Screaming from the Inside: Week #2
Suburban Queen
Mindy Faber
1985
3 Minutes
Artist Cinemas
Date
July 25–July 31, 2022
This classic feminist tape deviates from David Byrne’s and Jonathan Demme’s popular 1980s versions of suburban life, True Stories. Rather than poking sarcastic fun at the woman locked in the split-level, Suburban Queen poignantly evokes a daughter’s longings. Portraying the relationship of a mother and daughter inextricably bound yet puzzled by each other’s lives, Faber recounts her frustration with her mother’s depression and passivity, and her fantasy of how her mother might transcend these conditions.
Suburban Queen is the second installment of Screaming from the Inside, an online program of films and accompanying texts convened by Camille Henrot as the eleventh cycle of Artist Cinemas, a long-term, online series of film programs curated by artists for e-flux Video & Film.
The film is presented alongside a text response by Mathilde Henrot.

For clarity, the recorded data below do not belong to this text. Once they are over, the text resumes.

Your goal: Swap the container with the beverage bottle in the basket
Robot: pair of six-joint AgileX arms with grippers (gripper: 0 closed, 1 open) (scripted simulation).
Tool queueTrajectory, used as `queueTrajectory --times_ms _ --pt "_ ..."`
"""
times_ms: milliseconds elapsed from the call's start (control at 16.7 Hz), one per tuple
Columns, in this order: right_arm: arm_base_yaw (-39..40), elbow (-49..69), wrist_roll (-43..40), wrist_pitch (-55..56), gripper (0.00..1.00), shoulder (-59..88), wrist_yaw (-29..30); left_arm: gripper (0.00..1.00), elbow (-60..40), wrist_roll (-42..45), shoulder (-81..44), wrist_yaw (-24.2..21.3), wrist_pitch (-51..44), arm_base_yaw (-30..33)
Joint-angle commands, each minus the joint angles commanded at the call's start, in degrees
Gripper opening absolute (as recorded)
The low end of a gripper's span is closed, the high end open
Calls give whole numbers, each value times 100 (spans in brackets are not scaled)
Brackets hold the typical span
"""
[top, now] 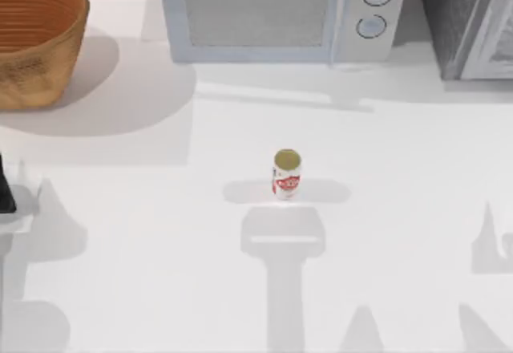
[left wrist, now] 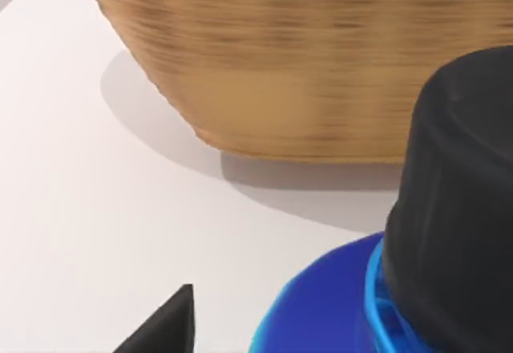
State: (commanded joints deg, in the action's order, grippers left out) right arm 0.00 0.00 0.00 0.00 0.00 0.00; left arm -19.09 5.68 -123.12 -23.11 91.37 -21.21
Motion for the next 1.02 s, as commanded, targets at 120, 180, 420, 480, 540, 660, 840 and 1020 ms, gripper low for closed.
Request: queueTrajectory --times_ms 120,180,420,480,540,660,840,1020 --pt "0 0 0 0 100 0 0 70 0 0 0 0 0 0" --pt "0 0 0 0 100 0 0 62 0 0 0 0 0 0" --pt "0 0 0 0 100 0 0 32 0 0 0 0 0 0" --pt "0 0 0 0 100 0 0 25 0 0 0 0 0 0" --pt "0 0 0 0 100 0 0 17 0 0 0 0 0 0" --pt "0 0 0 0 100 0 0 2 0 0 0 0 0 0" --pt "0 0 0 0 100 0 0 0 0 0 0 0 0 0" --pt "0 0 0 0 100 0 0 0 0 0 0 0 0 0"
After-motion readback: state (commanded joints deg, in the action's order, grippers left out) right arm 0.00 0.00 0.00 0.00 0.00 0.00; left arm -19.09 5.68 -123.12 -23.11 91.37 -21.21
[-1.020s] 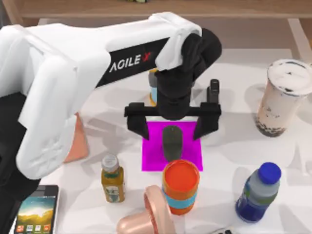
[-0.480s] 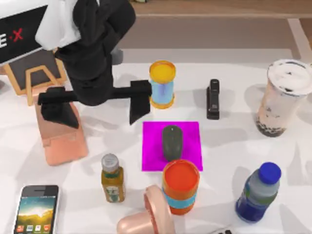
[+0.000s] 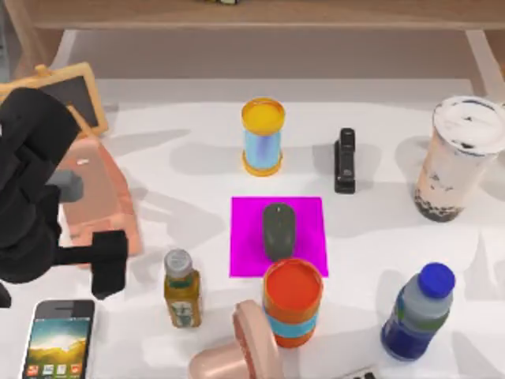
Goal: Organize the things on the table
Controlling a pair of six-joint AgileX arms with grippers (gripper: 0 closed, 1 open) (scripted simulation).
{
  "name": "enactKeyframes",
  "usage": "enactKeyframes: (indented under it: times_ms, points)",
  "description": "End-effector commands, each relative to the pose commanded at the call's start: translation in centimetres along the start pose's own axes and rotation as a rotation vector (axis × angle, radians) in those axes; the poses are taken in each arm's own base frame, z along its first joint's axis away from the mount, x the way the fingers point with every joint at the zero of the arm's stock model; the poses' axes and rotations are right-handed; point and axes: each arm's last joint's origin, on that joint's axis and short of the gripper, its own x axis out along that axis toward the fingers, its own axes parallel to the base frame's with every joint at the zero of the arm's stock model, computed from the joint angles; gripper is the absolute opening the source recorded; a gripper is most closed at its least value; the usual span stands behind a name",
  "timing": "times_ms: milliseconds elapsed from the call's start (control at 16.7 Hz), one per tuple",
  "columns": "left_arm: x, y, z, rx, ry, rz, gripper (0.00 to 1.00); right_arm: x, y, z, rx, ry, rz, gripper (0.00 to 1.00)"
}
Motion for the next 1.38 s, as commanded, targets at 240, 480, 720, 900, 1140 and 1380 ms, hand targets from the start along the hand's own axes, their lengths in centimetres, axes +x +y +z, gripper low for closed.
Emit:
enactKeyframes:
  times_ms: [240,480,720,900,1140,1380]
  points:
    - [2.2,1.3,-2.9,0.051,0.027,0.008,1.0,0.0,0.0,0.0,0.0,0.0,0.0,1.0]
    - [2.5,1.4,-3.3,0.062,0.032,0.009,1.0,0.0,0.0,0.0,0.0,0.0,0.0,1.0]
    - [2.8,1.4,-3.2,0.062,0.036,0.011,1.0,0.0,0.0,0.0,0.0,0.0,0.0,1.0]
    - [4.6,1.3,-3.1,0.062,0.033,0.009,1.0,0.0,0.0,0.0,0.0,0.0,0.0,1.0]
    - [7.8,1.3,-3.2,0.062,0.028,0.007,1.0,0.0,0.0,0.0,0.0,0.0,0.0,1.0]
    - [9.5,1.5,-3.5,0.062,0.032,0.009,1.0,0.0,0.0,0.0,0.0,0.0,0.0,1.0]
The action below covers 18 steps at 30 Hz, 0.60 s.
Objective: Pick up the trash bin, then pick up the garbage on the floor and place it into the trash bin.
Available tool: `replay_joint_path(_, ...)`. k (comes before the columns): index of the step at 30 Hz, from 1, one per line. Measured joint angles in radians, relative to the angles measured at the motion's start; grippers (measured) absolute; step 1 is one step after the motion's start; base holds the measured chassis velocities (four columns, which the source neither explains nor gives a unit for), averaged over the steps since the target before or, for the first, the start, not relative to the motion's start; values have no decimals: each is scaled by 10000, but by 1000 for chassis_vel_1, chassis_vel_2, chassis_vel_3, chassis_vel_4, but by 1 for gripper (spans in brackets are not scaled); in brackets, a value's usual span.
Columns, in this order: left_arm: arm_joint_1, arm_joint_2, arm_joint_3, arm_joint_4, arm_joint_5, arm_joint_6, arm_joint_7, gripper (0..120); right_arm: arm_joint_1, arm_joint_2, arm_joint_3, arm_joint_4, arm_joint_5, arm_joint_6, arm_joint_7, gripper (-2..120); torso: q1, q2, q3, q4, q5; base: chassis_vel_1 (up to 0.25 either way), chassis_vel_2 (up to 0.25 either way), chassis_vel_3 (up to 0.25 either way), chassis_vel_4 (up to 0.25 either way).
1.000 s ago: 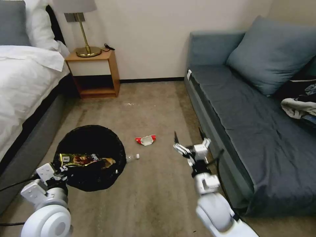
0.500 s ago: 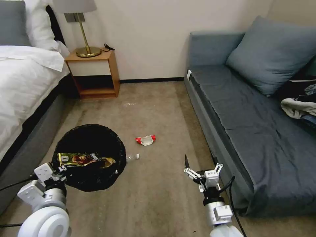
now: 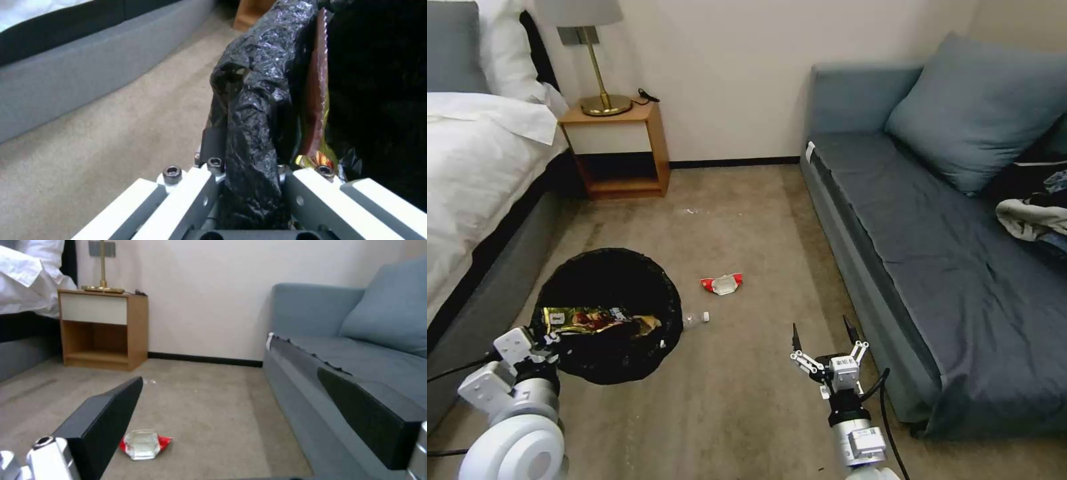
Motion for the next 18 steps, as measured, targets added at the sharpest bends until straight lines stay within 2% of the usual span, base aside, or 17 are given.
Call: replay_joint_path(18, 140, -22, -174, -109, 69, 3, -22, 3, 233, -132, -203, -216, -7, 77, 6, 100, 0, 0, 0, 0, 0, 0, 0, 0, 0)
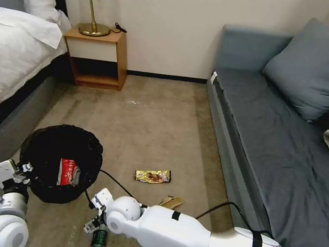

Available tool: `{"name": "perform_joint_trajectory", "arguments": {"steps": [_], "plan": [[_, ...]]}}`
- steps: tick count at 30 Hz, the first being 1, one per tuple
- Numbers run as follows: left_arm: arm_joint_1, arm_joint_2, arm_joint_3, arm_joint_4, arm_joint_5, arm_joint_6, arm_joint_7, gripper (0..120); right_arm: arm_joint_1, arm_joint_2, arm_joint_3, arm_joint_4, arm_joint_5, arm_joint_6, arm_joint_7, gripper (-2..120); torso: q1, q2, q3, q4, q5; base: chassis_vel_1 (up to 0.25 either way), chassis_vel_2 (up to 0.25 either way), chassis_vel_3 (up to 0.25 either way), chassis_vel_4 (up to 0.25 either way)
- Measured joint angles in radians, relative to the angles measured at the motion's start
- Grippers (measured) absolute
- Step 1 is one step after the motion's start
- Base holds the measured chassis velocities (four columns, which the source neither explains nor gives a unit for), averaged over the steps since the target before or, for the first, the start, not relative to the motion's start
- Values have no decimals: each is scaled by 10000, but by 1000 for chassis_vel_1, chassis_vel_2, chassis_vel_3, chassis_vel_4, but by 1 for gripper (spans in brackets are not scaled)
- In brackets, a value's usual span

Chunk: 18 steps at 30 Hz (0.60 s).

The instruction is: Pick up the trash bin, then pick up the garbage on the floor and place it into the trash bin.

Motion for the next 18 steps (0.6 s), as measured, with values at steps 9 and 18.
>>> {"name": "perform_joint_trajectory", "arguments": {"steps": [9,18], "plan": [[-95,-38,15,90,72,59,2,7,342,751,0,-2180,82,1,348,100,0,0,0,0,-1,0,0,0,0],[-183,-7,70,157,75,72,3,7,353,741,-209,-2299,344,-11,828,100,0,0,0,0,0,0,0,0,0]]}}
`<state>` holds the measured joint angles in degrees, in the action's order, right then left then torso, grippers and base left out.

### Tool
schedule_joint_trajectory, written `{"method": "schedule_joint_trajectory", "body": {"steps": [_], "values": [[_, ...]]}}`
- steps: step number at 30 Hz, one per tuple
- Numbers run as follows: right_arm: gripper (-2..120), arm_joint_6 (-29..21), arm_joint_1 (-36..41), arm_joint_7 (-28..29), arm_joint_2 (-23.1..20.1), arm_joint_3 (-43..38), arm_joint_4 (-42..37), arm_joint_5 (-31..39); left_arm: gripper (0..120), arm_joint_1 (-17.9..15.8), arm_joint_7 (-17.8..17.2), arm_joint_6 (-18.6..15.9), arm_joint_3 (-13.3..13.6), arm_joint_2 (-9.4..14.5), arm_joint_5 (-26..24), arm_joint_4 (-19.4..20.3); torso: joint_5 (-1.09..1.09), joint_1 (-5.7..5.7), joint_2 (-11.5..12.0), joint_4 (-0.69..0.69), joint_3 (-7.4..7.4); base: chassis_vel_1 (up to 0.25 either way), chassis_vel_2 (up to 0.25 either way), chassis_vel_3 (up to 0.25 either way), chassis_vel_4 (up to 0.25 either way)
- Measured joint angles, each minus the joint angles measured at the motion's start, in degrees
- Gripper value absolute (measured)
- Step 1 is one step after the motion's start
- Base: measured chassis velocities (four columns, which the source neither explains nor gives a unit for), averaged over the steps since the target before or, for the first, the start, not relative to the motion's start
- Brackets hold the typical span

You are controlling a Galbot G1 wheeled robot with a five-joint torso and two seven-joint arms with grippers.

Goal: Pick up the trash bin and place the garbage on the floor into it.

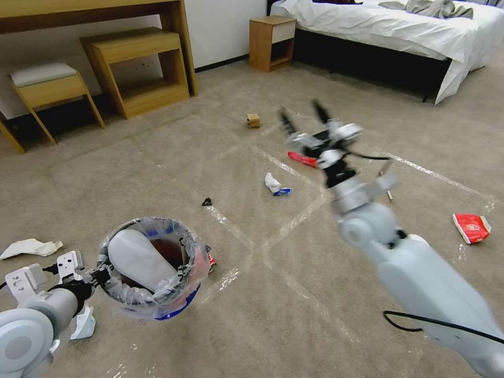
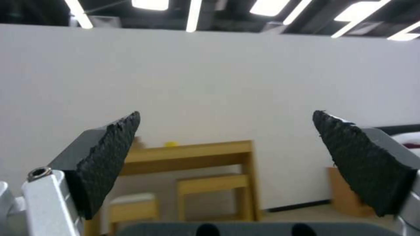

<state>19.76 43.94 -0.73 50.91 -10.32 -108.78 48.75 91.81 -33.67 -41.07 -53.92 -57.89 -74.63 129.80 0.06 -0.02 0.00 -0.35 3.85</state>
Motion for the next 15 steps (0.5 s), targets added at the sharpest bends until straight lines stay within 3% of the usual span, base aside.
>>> {"method": "schedule_joint_trajectory", "body": {"steps": [5,15], "values": [[100,-0.3,10.5,3.1,-1.2,-12.5,-3.7,-0.9,1,0.1,0.0,0.0,-0.5,-0.1,0.4,-0.6,0.0,0.0,0.0,-0.03,0.0,0.0,0.0,0.0,0.0],[100,-1.6,21.1,8.8,2.9,-23.2,-7.2,-7.2,1,1.6,1.7,0.6,-2.4,-1.4,4.4,-1.5,0.01,0.0,0.0,0.0,0.0,0.0,0.0,0.0,0.0]]}}
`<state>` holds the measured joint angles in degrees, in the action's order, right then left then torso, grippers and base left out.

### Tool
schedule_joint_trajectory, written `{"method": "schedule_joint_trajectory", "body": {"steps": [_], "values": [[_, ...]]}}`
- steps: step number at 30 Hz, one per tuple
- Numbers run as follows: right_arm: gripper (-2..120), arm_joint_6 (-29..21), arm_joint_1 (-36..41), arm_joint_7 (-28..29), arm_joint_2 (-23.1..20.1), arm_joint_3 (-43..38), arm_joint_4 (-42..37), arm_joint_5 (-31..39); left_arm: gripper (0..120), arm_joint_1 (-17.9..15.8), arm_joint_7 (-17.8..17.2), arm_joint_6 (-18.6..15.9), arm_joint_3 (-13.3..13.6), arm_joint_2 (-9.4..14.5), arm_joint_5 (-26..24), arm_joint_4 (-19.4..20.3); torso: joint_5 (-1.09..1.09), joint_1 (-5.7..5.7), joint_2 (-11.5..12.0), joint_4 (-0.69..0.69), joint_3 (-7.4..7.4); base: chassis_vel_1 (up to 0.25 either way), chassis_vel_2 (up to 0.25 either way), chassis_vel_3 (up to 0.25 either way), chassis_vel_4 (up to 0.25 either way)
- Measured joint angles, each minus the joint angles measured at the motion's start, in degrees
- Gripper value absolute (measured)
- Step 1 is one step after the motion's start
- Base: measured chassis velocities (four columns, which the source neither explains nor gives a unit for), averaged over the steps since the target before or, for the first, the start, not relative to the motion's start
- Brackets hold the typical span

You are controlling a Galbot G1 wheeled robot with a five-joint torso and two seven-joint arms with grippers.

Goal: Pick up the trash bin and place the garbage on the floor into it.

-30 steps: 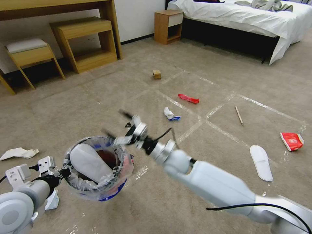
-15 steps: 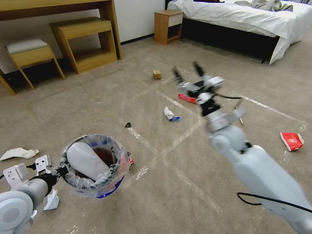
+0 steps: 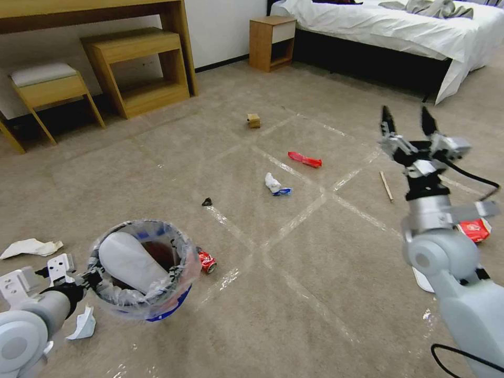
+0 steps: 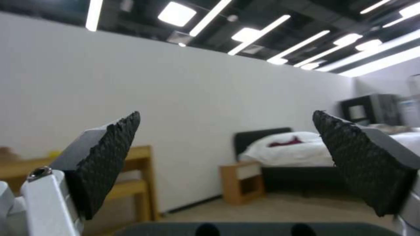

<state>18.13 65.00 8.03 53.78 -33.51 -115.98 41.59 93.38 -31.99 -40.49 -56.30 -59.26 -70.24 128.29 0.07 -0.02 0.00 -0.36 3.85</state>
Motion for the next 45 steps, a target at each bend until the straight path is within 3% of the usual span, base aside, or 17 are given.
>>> {"method": "schedule_joint_trajectory", "body": {"steps": [6,13,22,45], "values": [[100,1.4,8.0,0.3,4.5,-4.0,-0.3,-6.7,1,1.0,2.9,1.0,-0.7,-2.1,5.6,-1.1,0.01,0.0,0.0,-0.01,0.0,0.0,0.0,0.0,0.0],[100,3.5,12.5,-0.4,9.2,-4.7,0.5,-12.1,1,2.0,3.8,1.4,-2.1,-3.3,6.3,-1.4,0.01,0.0,0.0,-0.01,0.0,0.0,0.0,0.0,0.0],[100,3.8,12.8,0.6,14.1,-4.1,2.0,-15.0,1,3.1,3.9,1.4,-3.7,-4.3,6.2,0.0,0.01,0.0,0.0,0.0,0.0,0.0,0.0,0.0,0.0],[100,5.5,12.8,-1.1,16.7,-2.6,5.2,-17.8,1,4.2,4.4,1.8,-4.4,-5.1,6.8,-0.6,0.01,0.0,0.0,0.0,0.0,0.0,0.0,0.0,0.0]]}}
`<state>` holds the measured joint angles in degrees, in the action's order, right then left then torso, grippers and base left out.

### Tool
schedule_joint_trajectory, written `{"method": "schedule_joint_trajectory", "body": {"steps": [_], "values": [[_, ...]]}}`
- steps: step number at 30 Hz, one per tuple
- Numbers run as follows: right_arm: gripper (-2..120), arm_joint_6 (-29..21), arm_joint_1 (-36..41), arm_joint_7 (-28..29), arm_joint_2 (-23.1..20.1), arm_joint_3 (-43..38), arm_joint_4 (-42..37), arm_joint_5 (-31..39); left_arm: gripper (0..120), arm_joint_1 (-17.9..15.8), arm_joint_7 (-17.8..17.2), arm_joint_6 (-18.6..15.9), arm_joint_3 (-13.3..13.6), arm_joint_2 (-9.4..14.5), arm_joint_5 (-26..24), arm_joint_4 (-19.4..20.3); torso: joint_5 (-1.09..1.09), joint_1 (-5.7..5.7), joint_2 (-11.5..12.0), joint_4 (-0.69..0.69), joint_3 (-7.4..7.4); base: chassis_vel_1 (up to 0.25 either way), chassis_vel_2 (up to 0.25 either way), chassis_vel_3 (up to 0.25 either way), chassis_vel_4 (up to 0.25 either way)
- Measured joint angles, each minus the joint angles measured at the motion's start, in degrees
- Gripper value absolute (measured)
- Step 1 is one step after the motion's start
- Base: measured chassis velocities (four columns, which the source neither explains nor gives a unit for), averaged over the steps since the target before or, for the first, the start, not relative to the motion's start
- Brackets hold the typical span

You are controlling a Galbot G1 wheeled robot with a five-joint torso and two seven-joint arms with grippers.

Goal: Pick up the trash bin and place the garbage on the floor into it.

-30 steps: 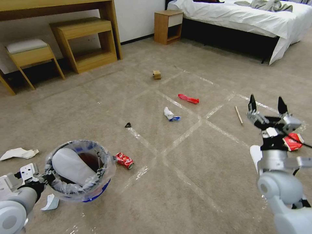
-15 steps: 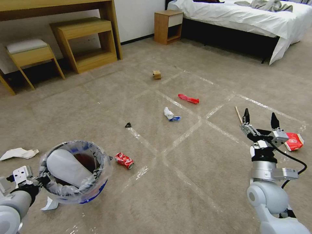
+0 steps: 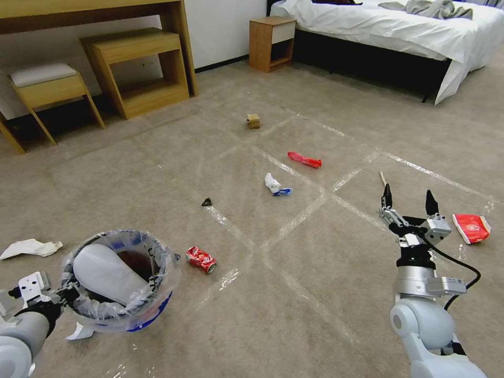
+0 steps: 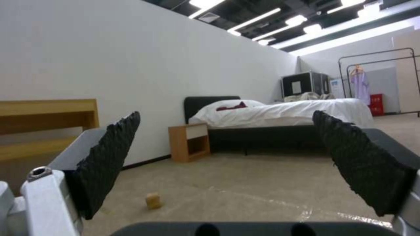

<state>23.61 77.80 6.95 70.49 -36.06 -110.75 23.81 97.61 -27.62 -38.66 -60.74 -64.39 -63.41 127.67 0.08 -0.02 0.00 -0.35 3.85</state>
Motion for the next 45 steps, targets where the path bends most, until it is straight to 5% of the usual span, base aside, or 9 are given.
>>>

Screaming from the Inside runs in six episodes released every Monday from July 18 through August 29, 2022, streaming a new film each week accompanied by a commissioned interview or response published in text form.
On Suburban Queen
By Mathilde Henrot
Suburban America, the mid ‘80s. The house is framed by bits, by objects surrounding it on the outside: the mailbox, the car, the water, a chair, wood, waste, the grill, water pipes. Water, fire, but mostly water circle the house. In ancient times castles were surrounded by water by way of protection, which could also become isolation.
“I wanted my mum to be an African suburb queen.”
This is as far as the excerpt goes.